Safety

Updated 4 weeks ago by IT

The club regularly conducts a Risk Assessment.  This means we have identified where we might have accidents happen and what we have done to reduce or remove the risk. This can of course never be fool proof – ALWAYS ACT SENSIBLY AND WITH CARE AT CSC

The decision as to whether you use safety equipment and which safety equipment is yours and yours alone. The club does not have any specific requirements and does not insist upon any particular safety equipment being carried or used.  You are responsible for ensuring that any safety equipment you deem necessary is worn and/or carried by your crew/s and your children or wards.

Children should always be supervised.

Essentially safety at the club is YOUR RESPONSIBILITY.  We provide a safety boat which is manned and on the water on Sundays and some Saturdays – this is not a rescue boat.   It is up to you to decide whether it is safe for you sail on a particular day or not bearing in mind the weather conditions and your competence.  It is also up to you to decide on what safety equipment you use or carry in your dinghy:

Wetsuits & drysuits; When the weather is cold, say between November and April you would be pretty silly not to wear a wetsuit or a drysuit. In fact many members wear these throughout the year.

Life jackets and buoyancy aids.

The type of personal buoyancy you wear is up to you.
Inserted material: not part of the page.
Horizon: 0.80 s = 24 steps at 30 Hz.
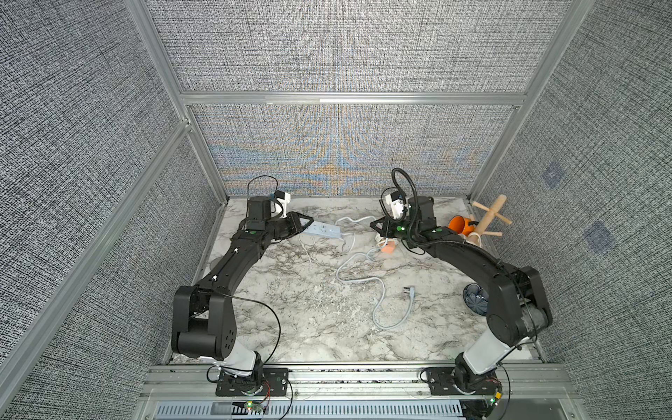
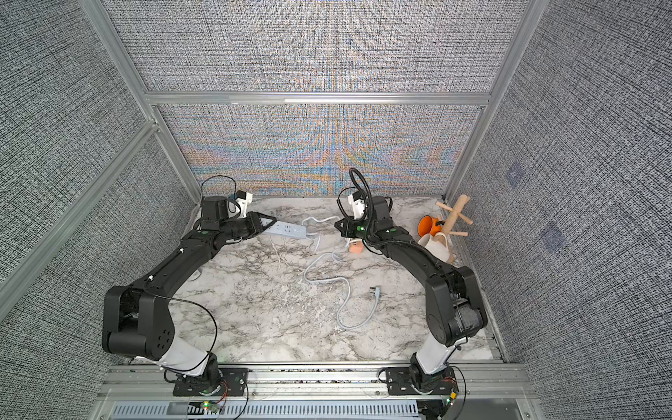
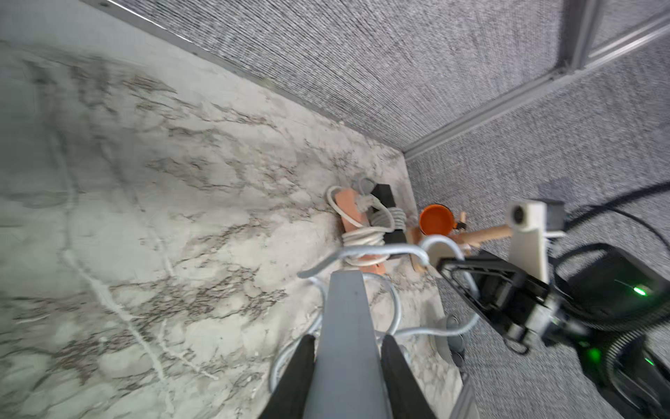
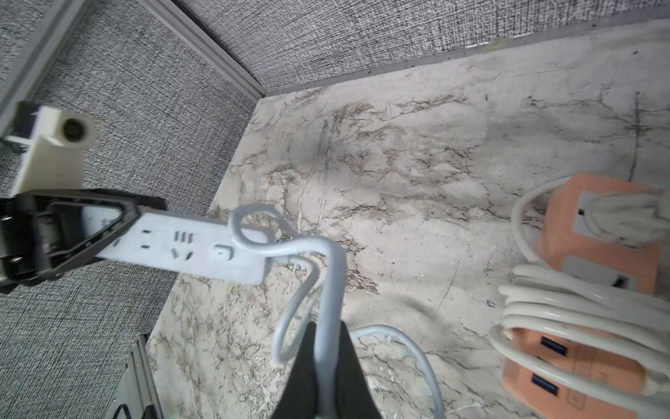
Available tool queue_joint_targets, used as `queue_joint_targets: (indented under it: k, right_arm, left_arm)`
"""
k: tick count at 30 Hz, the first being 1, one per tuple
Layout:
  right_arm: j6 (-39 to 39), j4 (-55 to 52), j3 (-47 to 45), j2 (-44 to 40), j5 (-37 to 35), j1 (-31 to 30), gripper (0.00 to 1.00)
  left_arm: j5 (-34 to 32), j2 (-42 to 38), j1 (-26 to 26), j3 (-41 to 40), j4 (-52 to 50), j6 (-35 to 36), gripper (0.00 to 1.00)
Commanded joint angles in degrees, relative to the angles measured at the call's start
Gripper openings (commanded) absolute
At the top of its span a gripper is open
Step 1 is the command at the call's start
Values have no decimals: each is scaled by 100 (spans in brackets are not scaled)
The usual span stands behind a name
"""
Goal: Unwrap the cord wrapped around the power strip
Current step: Unwrap the power cord from the power strip.
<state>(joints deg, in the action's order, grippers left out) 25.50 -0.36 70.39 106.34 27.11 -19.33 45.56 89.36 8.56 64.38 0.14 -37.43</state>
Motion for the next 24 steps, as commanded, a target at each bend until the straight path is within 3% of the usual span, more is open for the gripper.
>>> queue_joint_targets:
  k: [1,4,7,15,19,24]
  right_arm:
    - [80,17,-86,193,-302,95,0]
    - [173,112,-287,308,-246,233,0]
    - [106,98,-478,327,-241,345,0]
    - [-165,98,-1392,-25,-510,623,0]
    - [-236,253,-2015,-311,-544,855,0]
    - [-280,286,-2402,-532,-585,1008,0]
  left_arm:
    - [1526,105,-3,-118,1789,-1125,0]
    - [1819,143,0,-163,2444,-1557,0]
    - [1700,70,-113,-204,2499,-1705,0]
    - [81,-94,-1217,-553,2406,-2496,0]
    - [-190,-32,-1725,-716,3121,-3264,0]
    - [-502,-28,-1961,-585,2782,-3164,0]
It is recommended that buoyancy is warn at all times when out on the water. Many sailing clubs have a rule that says “Nobody may go on the water without a buoyancy aid”. The difference between buoyancy aids and Life Jackets is that a life jacket will turn you on your back and keep you face out of the water if you are unconscious. Unfortunately a life jacket is very cumbersome garment that makes it very difficult to climb back into a recovered boat.

Protective headgear; not compulsory, but the joke; “Why is that thing called the Boom?”, “Because it goes BOOOM when it cracks you on the nut”, is not actually a joke that should be ignored, being knocked unconscious is a real possibility. Given that most people wear buoyancy aids and not life jackets, you might want to consider wearing protective headgear.

Given the above, sailing alone is not advised for the same reason!

Weils Disease; There is a possibility that the water in the lake is not capable of making you extremely ill, or worse! Weils disease is a product of rats.

Blue Green; as with Weils Disease, the water could be toxic. CSC has had Blue-Green on occasion – and it becomes toxic before the problem is visible

CSC is a sailing club not a swimming club so do not drink it, you have been warned.